Ukraine has calculated the tragic consequences of the Russian war for its cultural infrastructure. Russian military attacks have damaged or destroyed clubs, libraries, museums, theatres, and philharmonic institutions.
Russia’s attacks during the war in Ukraine have damaged 1624 cultural infrastructure facilities, almost a third of which have been destroyed, the Ministry of Culture and Information Policy reported (Ministry website, in Ukrainian) on August 31.
“The Ministry of Culture and Information Policy continues to record damage to cultural infrastructure in Ukraine due to Russian aggression… 1624 cultural infrastructure facilities, excluding cultural heritage sites, have been damaged. Of these, almost a third (591 facilities) were destroyed,” the ministry’s press service said.
The damaged and destroyed facilities list includes 769 clubs, 619 libraries, 93 museums and galleries, 30 theatres and philharmonic institutions, and 122 art education institutions.
This month, 19 more cultural infrastructure facilities were added to the list, most of them in the Odesa region.

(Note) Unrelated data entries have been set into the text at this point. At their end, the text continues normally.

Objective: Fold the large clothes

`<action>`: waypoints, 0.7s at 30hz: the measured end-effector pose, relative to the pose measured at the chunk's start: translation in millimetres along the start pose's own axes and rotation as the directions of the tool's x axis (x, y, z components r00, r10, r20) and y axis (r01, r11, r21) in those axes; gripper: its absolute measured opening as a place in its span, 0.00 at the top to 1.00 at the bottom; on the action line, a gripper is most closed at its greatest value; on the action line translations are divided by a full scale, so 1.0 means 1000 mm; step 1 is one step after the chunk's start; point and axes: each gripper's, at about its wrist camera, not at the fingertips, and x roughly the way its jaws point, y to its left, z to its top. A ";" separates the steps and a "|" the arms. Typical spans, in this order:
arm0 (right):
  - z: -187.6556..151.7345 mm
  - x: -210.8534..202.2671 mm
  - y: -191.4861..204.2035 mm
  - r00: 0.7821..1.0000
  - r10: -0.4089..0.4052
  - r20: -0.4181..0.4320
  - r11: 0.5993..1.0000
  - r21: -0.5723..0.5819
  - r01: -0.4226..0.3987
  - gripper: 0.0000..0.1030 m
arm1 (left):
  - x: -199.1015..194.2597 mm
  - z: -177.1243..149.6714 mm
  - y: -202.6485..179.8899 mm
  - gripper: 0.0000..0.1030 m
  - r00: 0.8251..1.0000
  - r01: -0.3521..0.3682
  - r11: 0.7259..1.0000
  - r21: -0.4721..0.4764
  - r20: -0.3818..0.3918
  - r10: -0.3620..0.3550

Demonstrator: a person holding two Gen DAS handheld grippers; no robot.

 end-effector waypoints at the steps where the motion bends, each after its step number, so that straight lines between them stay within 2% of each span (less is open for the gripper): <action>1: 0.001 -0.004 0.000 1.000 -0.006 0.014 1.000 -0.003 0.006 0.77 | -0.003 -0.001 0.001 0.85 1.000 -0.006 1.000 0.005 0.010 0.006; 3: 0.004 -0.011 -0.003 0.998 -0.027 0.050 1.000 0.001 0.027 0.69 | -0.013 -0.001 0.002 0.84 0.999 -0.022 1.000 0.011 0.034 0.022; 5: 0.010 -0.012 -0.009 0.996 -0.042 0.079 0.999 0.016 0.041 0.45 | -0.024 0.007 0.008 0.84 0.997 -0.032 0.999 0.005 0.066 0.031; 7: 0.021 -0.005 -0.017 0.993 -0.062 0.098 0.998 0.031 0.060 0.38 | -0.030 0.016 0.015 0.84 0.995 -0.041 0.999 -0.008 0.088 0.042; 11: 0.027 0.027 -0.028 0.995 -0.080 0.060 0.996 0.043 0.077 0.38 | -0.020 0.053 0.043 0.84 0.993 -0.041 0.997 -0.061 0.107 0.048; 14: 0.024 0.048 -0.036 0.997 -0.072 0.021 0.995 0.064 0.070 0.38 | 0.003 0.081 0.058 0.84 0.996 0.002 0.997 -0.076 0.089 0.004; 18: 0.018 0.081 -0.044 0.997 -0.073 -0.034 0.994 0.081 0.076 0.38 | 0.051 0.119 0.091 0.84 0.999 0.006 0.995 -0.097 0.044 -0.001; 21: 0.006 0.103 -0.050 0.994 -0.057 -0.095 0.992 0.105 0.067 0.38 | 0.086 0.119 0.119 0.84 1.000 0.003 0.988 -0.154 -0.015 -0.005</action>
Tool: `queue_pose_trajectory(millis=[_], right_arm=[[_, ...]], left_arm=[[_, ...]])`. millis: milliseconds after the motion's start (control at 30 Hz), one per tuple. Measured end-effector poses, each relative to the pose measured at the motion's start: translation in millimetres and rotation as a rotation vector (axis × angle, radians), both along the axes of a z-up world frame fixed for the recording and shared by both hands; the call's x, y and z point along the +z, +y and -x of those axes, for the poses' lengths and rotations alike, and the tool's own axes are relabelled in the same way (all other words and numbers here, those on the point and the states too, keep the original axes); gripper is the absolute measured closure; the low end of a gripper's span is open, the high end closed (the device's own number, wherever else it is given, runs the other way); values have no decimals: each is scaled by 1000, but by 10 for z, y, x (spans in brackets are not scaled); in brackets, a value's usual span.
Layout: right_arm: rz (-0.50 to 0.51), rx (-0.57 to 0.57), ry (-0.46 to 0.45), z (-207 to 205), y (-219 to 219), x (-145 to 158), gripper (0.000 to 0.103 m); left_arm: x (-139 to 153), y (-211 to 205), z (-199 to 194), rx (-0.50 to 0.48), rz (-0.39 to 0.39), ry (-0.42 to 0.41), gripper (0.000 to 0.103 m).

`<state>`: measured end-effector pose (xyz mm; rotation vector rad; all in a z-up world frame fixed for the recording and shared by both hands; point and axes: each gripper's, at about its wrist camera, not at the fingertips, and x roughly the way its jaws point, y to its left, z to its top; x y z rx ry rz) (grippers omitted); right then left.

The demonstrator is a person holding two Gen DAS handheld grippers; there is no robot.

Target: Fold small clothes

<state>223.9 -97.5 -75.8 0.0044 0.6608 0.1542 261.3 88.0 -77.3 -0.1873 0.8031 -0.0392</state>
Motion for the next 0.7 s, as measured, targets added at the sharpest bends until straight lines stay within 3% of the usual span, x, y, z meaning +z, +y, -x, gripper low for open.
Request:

The Ministry of Culture notes that the most significant losses and damage to cultural infrastructure occurred in Donetsk, Kherson, Kharkiv, Kyiv, Mykolaiv, Zaporizhzhia, and Luhansk regions.
The current figures are still being determined, as the ministry emphasises that it is impossible to accurately calculate the number of affected facilities in the Russian-occupied territories.
After Russian missile strikes at the drama theatre in Chernihiv, the Ministry of Culture called for Russia’s expulsion from UNESCO and described the damaged drama theatre as “completely destroyed.”
In July, the Russian savage missile attack on various cultural sites in Odesa’s city centre, which is home to the World Heritage place “The Historic Centre of Odesa,” was condemned by UNESCO.
In the Odesa shelling by the Russian military significant cultural landmarks like Transfiguration Cathedral were damaged. In July, Russian missile attacks impacted numerous cultural landmarks in Lviv and Odesa that the World Heritage Convention protects.